Bij een echtscheiding gebeurt het vaak dat één van de ex-echtgenoten in de gezamenlijke woning blijft wonen in afwachting dat die wordt verkocht of één van de echtgenoten ze overneemt. Hoe wordt de vergoeding die daarvoor verschuldigd is dan bepaald?
Woonstvergoeding
Als één van de echtgenoten in de gezamenlijke woning blijft wonen riskeert die een woonstvergoeding te moeten betalen aan de andere en dit meestal vanaf het begin van de echtscheidingsprocedure. Praktisch betekent dit dat de echtgenoot in kwestie de helft van de huurwaarde zal moeten betalen aan de andere (als ze elk voor de helft eigenaar zijn).
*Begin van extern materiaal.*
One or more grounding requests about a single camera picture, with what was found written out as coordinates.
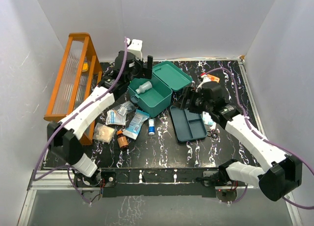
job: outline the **white robotic arm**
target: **white robotic arm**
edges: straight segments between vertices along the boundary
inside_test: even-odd
[[[91,95],[67,117],[58,123],[50,122],[47,127],[48,138],[50,138],[64,124],[60,132],[55,134],[49,149],[74,167],[76,175],[90,185],[97,185],[100,182],[101,170],[84,153],[79,140],[93,120],[126,92],[133,78],[152,78],[153,57],[148,56],[147,67],[145,67],[141,52],[142,41],[130,39],[127,41],[128,52],[119,52],[114,69],[103,76]],[[121,69],[125,53],[127,54],[125,67]],[[120,69],[123,70],[123,74],[118,78]]]
[[[259,187],[272,201],[277,201],[301,185],[302,162],[264,142],[267,138],[253,125],[250,125],[250,129],[240,108],[225,101],[222,87],[217,82],[207,80],[197,89],[187,87],[183,92],[181,108],[195,113],[208,112],[211,118],[237,138],[261,165],[255,167],[237,160],[229,160],[219,166],[218,173],[212,176],[212,182],[242,181]]]

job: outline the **teal plastic box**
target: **teal plastic box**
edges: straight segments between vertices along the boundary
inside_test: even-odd
[[[145,93],[137,94],[136,89],[150,81],[152,88]],[[137,103],[144,112],[156,117],[171,103],[172,93],[192,83],[192,78],[169,61],[153,67],[152,79],[135,78],[129,85],[131,101]]]

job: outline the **small white vial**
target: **small white vial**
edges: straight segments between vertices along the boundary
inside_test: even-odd
[[[145,91],[151,89],[153,86],[151,84],[151,82],[147,81],[144,84],[140,85],[138,89],[136,89],[135,91],[137,92],[137,94],[140,93],[144,93]]]
[[[155,120],[149,119],[148,120],[148,135],[152,136],[155,134]]]

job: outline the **orange rack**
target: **orange rack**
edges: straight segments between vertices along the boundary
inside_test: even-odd
[[[91,93],[92,80],[102,78],[96,51],[88,33],[69,34],[60,69],[44,116],[46,121],[59,122],[75,110]],[[86,129],[80,142],[91,145],[95,121]]]

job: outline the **grey floor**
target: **grey floor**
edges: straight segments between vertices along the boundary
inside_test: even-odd
[[[259,189],[248,189],[230,207],[197,196],[103,198],[89,207],[73,190],[54,190],[37,191],[28,225],[290,226],[292,222],[285,202],[272,202]]]

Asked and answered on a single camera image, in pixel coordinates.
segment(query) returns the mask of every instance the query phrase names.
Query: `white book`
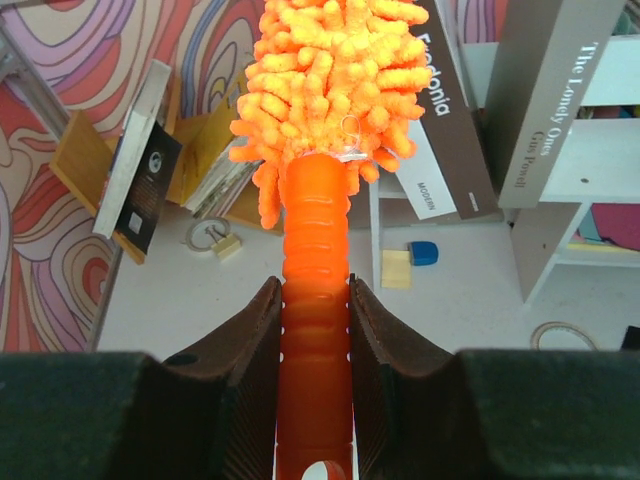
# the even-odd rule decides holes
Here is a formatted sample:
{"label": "white book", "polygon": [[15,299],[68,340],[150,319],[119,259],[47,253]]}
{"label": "white book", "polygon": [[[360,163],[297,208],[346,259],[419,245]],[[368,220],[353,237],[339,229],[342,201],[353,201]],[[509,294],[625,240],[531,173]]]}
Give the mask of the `white book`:
{"label": "white book", "polygon": [[419,120],[409,122],[409,138],[416,142],[416,154],[400,161],[396,176],[420,220],[456,212],[427,134]]}
{"label": "white book", "polygon": [[107,238],[113,235],[156,122],[170,76],[171,67],[159,60],[152,60],[125,118],[124,132],[96,215],[93,233]]}

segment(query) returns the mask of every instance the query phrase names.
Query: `black book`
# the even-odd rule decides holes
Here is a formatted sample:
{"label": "black book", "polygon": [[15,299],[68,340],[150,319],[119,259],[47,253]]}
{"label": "black book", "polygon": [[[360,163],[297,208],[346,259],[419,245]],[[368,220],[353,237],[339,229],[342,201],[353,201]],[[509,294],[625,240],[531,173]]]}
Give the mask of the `black book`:
{"label": "black book", "polygon": [[164,206],[182,145],[156,122],[118,217],[116,230],[145,254]]}

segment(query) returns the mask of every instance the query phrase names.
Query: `brown book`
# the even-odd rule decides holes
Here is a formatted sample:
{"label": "brown book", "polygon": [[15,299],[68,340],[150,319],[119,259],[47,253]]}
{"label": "brown book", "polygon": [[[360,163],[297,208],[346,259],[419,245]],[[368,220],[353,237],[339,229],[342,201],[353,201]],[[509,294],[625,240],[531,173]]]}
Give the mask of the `brown book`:
{"label": "brown book", "polygon": [[456,72],[446,34],[446,19],[436,0],[418,0],[429,12],[423,25],[411,27],[412,35],[427,46],[427,62],[433,72],[428,88],[418,95],[426,109],[422,127],[462,219],[495,213],[496,195],[472,112]]}

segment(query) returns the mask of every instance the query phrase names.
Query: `blue object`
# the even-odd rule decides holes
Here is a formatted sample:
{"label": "blue object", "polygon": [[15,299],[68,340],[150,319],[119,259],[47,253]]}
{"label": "blue object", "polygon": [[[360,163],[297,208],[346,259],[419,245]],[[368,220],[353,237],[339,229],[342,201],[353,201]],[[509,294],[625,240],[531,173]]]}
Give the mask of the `blue object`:
{"label": "blue object", "polygon": [[409,252],[411,265],[433,265],[438,261],[438,246],[433,242],[411,242]]}

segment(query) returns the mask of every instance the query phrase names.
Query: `sticky note pad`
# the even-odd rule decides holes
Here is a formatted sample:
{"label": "sticky note pad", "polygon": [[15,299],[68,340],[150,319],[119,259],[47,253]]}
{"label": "sticky note pad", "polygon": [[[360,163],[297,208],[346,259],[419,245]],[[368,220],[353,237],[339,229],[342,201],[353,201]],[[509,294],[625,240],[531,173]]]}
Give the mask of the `sticky note pad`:
{"label": "sticky note pad", "polygon": [[433,242],[411,242],[409,253],[412,265],[433,265],[438,261],[438,246]]}
{"label": "sticky note pad", "polygon": [[411,260],[407,250],[382,251],[382,287],[411,288]]}
Deze vergoeding moet niet maandelijks worden betaald maar zal in zijn totaliteit aangerekend worden op het moment van de uiteindelijke vereffening-verdeling.
Onderling akkoord
De vergoeding in kwestie kan in onderling akkoord worden vastgesteld. Je zou ook kunnen afspraken om een schatter aan te stellen die de huurwaarde dient te bepalen waarbij je diens bevinding als bindend beschouwd. Kom je niet tot een akkoord dat is het de notaris die de huurwaarde zal betalen (en dit al dan niet op basis van een verslag van een door hem aangestelde deskundige). Ben je het met die waardering niet eens dan kan je de bevindingen in vraag stellen en eventueel een tegenexpertise late doen. Het is dan de rechtbank die uiteindelijk beslist.
Indexatie
Als je zelf de woonstvergoeding moet krijgen zou je nog kunnen inroepen dat het bedrag daarvan moet worden geïndexeerd. Notarissen ( en rechters als het niet lukt om bij de notaris een regeling te treffen) gaan vaak ook effectief in die redenering mee.